Cash Reserves: Setting Up a Safety Net for Your SMB

    Running a small business and ensuring you always have cash on hand to pay your bills isn’t an easy task. Market volatility can take its toll on any type of business, especially when it’s still in the growing stages and trying to diversify revenue sources.

    Saving money for a rainy day is a critical safety net for SMBs to survive when cash flow gets low. Delivery problems, a major customer, is leaving, or essential equipment breaking; whatever the reason, cash reserves keep businesses going when dealing with a drop in revenue or unexpected expenses.

    While cash reserves reduce risk and help you avoid new lines of credit, they also tie up capital with little return. Businesses should always try to put their money to work, earning more money. Sitting cash limits new investment into the business, and they only make low-interest rates because they need to be available immediately when needed. 

    Finding a suitable cash reserve plan for your SMB takes significant thought and depends on different factors, such as:

    • Receivables: how long is your typical payment collection period?
    • Inventory: how much stock do you have to have on hand?
    • Payroll: how many employees are on your payroll?
    • Seasonality: does your revenue vary considerably throughout the year?
    • Personal finances: do you have personal savings that you’re willing to use in an emergency?

    Some argue that a good cash reserve target is at least three months of working capital. However, a survey from The Harris Poll found that 4 out of 10 SMBs don’t have enough cash in their bank account to last more than three months without seeking external help.

    So how can you get on the right side of that stat and start building a healthy cash reserve for your business? Here are six tips and best practices to ensure your safety net is big enough to catch you if you fall.

    1. Credit management

    You can’t begin saving money for a cash reserve without proper procedures to get paid. Offering credit is a great way to grow your customer base, but it means adapting cash flow and invoicing processes to ensure each sale results in prompt payment.

    Avoiding bad debtors and implementing effective credit management leads to a reliable source of income and which leads to more capital for your emergency fund. Things to consider:

    • Late fees. 
    • Early payment incentives.
    • Running credit checks to assess the risk of each customer.
    • Fast and accurate invoicing.
    • Offering multiple payment options.
    • Asking for deposits or progress payments.

    2. Debt management

    Debt management is just as important as managing the money owed to you. You want to find the best terms that fit your company. This means balancing interest rates and settlement periods to ensure your monthly payments are manageable and you can continually set aside cash.

    A good approach is to renegotiate your current debt to lower monthly repayments. If existing creditors are unwilling to change terms, you can try finding new ones with more flexible payment plans. Getting favorable terms may require good credit history.

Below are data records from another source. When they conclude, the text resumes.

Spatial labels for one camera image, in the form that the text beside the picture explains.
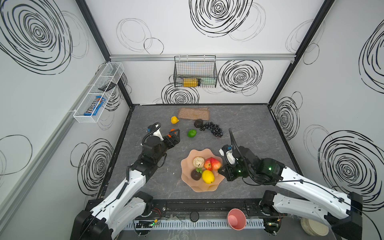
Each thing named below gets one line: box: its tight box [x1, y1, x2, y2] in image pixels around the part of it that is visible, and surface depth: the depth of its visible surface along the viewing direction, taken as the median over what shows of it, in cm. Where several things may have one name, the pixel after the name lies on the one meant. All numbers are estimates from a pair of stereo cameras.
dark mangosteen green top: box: [190, 167, 203, 181], surface depth 81 cm
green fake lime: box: [187, 129, 197, 138], surface depth 101 cm
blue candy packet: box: [83, 96, 106, 116], surface depth 71 cm
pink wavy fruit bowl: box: [181, 150, 202, 193], surface depth 85 cm
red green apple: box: [210, 157, 221, 171], surface depth 72 cm
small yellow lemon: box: [170, 116, 180, 125], surface depth 109 cm
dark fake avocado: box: [194, 119, 203, 128], surface depth 107 cm
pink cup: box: [227, 208, 247, 231], surface depth 71 cm
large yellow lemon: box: [201, 170, 215, 184], surface depth 80 cm
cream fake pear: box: [192, 156, 205, 168], surface depth 84 cm
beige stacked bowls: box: [300, 217, 329, 237], surface depth 65 cm
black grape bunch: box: [199, 121, 224, 138], surface depth 104 cm
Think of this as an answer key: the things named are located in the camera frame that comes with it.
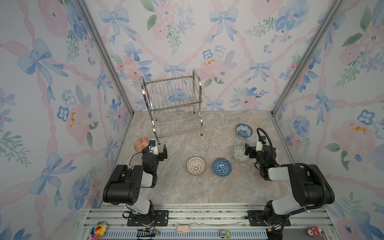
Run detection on dark blue patterned bowl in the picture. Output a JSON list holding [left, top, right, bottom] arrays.
[[212, 158, 232, 177]]

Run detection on white maroon patterned bowl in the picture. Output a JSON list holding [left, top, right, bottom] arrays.
[[186, 157, 206, 176]]

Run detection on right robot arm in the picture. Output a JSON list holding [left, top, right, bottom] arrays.
[[245, 144, 335, 232]]

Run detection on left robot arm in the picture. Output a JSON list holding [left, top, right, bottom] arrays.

    Another approach is to clear all your debts as fast as possible so that funds can go straight into your cash reserve. This is only suitable for specific situations and businesses, as running a business without debt obligations is challenging. 

    3. Reduce expenses

    The simplest way to free up cash for your emergency fund is by reducing expenses. Savings can usually be found even in what looks like a fixed budget. Slide any savings you see from your expenses into your cash reserve, and you’ll quickly be on the way to reducing future risk.

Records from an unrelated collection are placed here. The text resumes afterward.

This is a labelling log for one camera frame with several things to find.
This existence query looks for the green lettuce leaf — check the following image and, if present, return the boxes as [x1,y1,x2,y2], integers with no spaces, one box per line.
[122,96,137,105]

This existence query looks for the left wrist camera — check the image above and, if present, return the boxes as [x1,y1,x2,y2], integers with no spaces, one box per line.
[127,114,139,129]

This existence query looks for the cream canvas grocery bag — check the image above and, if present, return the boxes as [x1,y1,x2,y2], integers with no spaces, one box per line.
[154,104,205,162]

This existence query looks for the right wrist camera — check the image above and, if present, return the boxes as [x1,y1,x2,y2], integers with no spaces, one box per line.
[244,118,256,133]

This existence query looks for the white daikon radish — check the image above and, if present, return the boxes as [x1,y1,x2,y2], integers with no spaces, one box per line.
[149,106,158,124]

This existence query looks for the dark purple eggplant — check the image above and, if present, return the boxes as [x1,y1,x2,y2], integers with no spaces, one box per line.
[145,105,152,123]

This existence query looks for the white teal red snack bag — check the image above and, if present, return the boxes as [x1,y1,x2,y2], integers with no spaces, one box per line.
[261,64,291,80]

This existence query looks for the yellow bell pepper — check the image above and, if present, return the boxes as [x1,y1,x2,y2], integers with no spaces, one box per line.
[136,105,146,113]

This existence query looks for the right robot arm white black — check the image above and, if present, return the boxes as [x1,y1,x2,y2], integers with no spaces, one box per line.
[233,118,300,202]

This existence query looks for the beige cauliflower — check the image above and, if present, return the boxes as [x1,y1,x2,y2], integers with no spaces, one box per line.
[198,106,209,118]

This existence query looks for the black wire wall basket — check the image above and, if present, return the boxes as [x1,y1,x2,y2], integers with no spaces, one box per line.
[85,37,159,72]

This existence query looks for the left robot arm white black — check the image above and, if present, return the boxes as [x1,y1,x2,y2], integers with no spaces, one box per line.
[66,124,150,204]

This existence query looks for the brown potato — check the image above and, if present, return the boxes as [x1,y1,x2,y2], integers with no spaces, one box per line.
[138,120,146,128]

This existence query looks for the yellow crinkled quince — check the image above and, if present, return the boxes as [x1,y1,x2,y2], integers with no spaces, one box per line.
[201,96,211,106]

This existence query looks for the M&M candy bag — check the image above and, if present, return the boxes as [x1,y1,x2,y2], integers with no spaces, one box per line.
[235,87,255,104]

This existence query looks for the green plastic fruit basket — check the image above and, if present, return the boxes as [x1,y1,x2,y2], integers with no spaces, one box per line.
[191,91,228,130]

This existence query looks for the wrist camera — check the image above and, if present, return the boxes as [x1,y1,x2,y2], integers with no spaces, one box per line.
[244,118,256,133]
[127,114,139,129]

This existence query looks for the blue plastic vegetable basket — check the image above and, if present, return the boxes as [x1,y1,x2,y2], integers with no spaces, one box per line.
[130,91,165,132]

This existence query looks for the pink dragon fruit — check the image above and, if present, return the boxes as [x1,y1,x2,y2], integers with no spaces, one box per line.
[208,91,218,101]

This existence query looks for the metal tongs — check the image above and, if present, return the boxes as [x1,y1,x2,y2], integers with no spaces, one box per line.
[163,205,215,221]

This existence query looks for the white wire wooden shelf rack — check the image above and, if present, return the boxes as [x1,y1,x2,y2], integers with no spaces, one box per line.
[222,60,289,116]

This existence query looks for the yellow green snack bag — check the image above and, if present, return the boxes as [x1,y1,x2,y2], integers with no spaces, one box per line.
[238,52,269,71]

    When trying to reduce your expenses, these are some excellent places to start: 

    • Favorable rates or terms by renegotiating supplier contracts, particularly if these are long-term partnerships.
    • Improving productivity to reduce required resources or payroll.
    • Shifting to lower-cost operating models, this could be a more direct-to-consumer or a wholly online sales approach.
    • Downsizing premises if you can maintain output with less space.
    • Finding lower-interest credit options and paying off existing high-interest debt (i.e., credit cards).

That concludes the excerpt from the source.